Vibe Coding, Slop e Data Center Impopolari: Il 2025 che Non Ci Aspettavamo

Vibe Coding, Slop e Data Center Impopolari: Il 2025 che Non Ci Aspettavamo

WTF?! Il 2025 è stato l’anno in cui abbiamo iniziato a parlare seriamente con le macchine, ma anche a preoccuparci di quanto stiano divorando energia e quanto “spazzatura” stiano producendo. E, a quanto pare, anche a dare un nome a tutto.

Partiamo dal “vibe coding”. L’idea è semplice: invece di scrivere codice a manetta, descrivi *cosa* vuoi che faccia il programma e lascia che un’AI lo scriva per te. Sembra fantascienza? Forse, ma con gli agenti di coding sempre più performanti (tipo Claude Code), sta diventando realtà. Ho passato le ultime settimane a farmi scrivere test suite da modelli linguistici, e devo ammettere che a volte sono più efficienti di me (e non giudicatemi!).

Ma attenzione, non è tutto rose e fiori. C’è un problema di qualità, che qualcuno ha battezzato “slop” (immondizia, in gergo). Un fiume inarrestabile di contenuti AI-generati, spesso scadenti e inutili, che rischia di sommergere il web. La Merriam-Webster lo ha eletto parola dell’anno, il che la dice lunga. Come nerd che amano setacciare il web alla ricerca di gemme nascoste, dobbiamo prepararci a un lavoro di “curatela” ancora più impegnativo.

E poi c’è il tema dei data center. Sembra che la gente stia iniziando ad incazzarsi seriamente per il consumo di energia e acqua. Giustamente, direi. Non possiamo continuare a bruciare risorse come se non ci fosse un domani per alimentare modelli linguistici sempre più affamati. Serve un cambio di paradigma, e serve subito.

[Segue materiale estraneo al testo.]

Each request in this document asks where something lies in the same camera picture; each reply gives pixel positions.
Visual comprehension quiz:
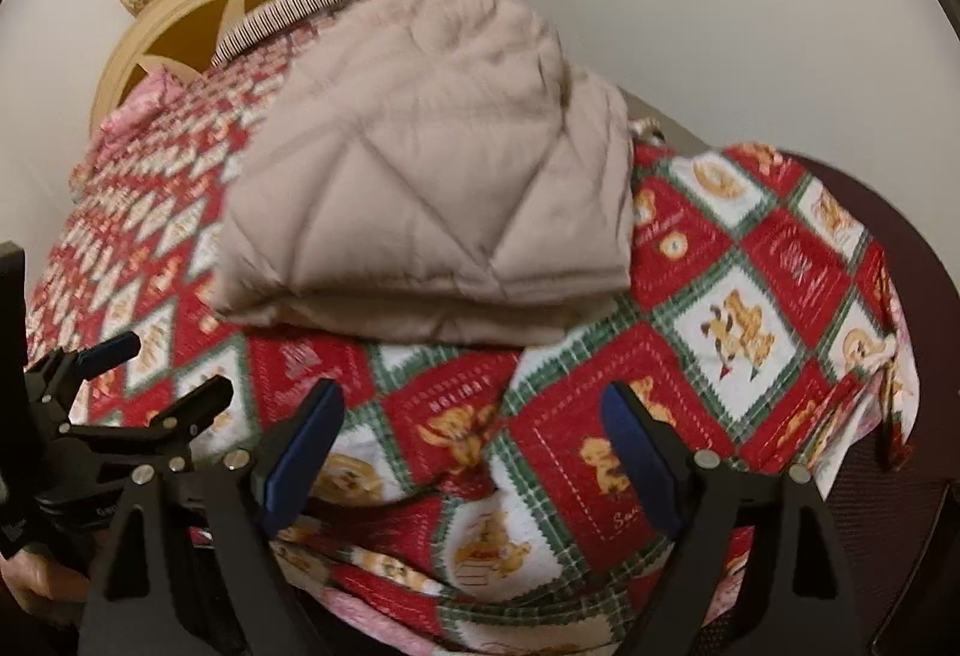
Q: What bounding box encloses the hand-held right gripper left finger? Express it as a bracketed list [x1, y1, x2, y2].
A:
[79, 378, 347, 656]

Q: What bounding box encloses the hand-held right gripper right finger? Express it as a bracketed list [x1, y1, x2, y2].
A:
[604, 381, 865, 656]

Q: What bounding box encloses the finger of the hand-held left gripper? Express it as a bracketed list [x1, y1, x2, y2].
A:
[26, 331, 143, 404]
[146, 376, 236, 452]

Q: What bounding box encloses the beige quilted puffer jacket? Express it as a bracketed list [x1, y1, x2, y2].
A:
[210, 0, 640, 347]

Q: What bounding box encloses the person's left hand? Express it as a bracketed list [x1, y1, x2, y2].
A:
[0, 534, 92, 628]

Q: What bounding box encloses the red bear print bedsheet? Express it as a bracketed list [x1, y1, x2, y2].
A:
[26, 0, 921, 656]

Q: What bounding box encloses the pink floral quilt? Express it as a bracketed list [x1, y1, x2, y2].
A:
[88, 64, 201, 142]

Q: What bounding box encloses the cream wooden headboard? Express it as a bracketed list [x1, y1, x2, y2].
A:
[90, 0, 385, 137]

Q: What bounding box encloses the striped pillow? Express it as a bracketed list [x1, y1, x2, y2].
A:
[210, 0, 359, 70]

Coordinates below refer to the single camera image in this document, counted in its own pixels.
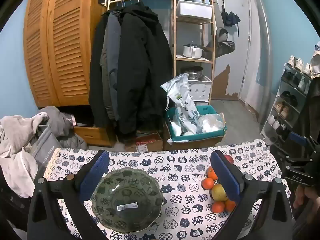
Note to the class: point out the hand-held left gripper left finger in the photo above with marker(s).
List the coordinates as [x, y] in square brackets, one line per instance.
[96, 170]

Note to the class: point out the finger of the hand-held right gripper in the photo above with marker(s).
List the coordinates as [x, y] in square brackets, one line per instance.
[297, 137]
[278, 155]

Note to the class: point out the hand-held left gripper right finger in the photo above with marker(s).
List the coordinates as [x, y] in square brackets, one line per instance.
[225, 177]

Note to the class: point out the large orange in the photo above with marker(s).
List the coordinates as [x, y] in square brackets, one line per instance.
[212, 173]

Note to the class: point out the yellow apple with red blush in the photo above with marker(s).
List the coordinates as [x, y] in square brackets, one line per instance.
[219, 192]

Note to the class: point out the small tangerine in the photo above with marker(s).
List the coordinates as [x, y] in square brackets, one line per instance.
[230, 205]
[208, 183]
[218, 207]

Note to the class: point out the green glass bowl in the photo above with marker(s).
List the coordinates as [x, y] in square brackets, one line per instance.
[127, 200]

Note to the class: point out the person's right hand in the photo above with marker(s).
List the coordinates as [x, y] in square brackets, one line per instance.
[311, 196]

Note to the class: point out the group of shoes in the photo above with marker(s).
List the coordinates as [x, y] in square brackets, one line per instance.
[285, 111]

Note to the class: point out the cat-printed tablecloth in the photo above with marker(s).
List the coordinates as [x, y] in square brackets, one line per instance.
[185, 170]

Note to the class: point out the metal shoe rack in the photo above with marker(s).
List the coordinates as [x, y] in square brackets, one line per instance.
[281, 90]

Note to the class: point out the clear plastic bag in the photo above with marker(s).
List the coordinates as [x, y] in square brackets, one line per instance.
[211, 123]

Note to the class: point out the cardboard box with red label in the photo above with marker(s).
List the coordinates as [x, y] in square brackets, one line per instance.
[147, 143]

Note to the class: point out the grey hoodie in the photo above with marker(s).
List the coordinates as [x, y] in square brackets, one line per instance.
[58, 122]

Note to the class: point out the white perforated basket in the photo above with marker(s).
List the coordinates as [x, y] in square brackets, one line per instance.
[200, 90]

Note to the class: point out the white printed plastic bag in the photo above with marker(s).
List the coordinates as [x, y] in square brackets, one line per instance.
[180, 97]

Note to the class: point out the white door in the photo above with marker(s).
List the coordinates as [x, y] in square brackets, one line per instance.
[233, 67]

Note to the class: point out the steel pot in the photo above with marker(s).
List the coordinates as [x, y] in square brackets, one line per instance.
[192, 72]

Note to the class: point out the long black hooded coat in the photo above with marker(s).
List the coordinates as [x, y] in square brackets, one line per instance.
[140, 67]

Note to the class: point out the dark hanging bag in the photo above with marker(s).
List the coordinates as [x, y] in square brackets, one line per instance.
[225, 47]

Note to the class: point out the grey jacket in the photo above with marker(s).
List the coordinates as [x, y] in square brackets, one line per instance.
[112, 42]

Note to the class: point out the white pot with lid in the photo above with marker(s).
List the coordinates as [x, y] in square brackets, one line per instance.
[192, 51]

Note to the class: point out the wooden louvered wardrobe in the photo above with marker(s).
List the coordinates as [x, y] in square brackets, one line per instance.
[62, 42]

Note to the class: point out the dark folded umbrella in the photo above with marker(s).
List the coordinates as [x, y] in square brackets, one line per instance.
[230, 18]

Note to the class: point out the bamboo shelf rack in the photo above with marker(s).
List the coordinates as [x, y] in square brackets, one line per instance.
[174, 42]

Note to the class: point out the white plastic storage box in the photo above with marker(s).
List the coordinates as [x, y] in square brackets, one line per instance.
[193, 10]

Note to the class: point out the silver duct pipe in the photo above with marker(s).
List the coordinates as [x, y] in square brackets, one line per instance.
[265, 55]

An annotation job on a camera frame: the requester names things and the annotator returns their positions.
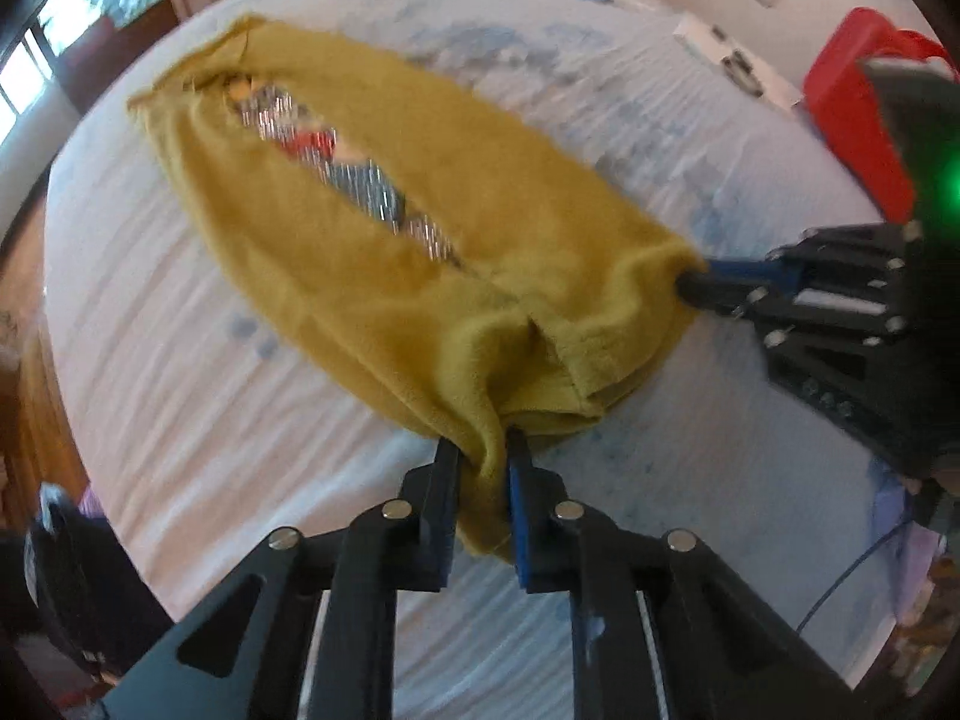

Per noi smanettone, cosa significa tutto questo? Beh, significa che dobbiamo imparare a usare gli strumenti AI in modo intelligente, sfruttando la loro potenza senza cadere nella trappola del “slop”. Significa che dobbiamo essere consapevoli dell’impatto ambientale delle nostre scelte e cercare soluzioni più sostenibili. E significa che dobbiamo continuare a sperimentare, a creare, a spingere i limiti di ciò che è possibile.

Un’altra cosa che mi ha colpito nel 2025 è l’importanza delle “conformance suite”. Se vuoi che un’AI impari a fare qualcosa, dagli un test suite ben definito. Funziona a meraviglia, soprattutto nel campo del coding. E se stai sviluppando un nuovo protocollo o linguaggio, includi una suite di test fin dall’inizio. Fidatevi, vi risparmierà un sacco di mal di testa.

Infine, un applauso a chi ha reso i modelli locali sempre più performanti. Llama 3.3 e Mistral Small 3 sono un passo avanti enorme. Poter avere un modello GPT-4 class sulla propria macchina è un sogno che si avvera, anche se i modelli cloud rimangono imbattibili per quanto riguarda il tool calling affidabile.

Insomma, il 2025 è stato un anno strano, ricco di sorprese e sfide. Ma una cosa è certa: l’AI è qui per restare, e dobbiamo imparare a conviverci in modo responsabile e creativo.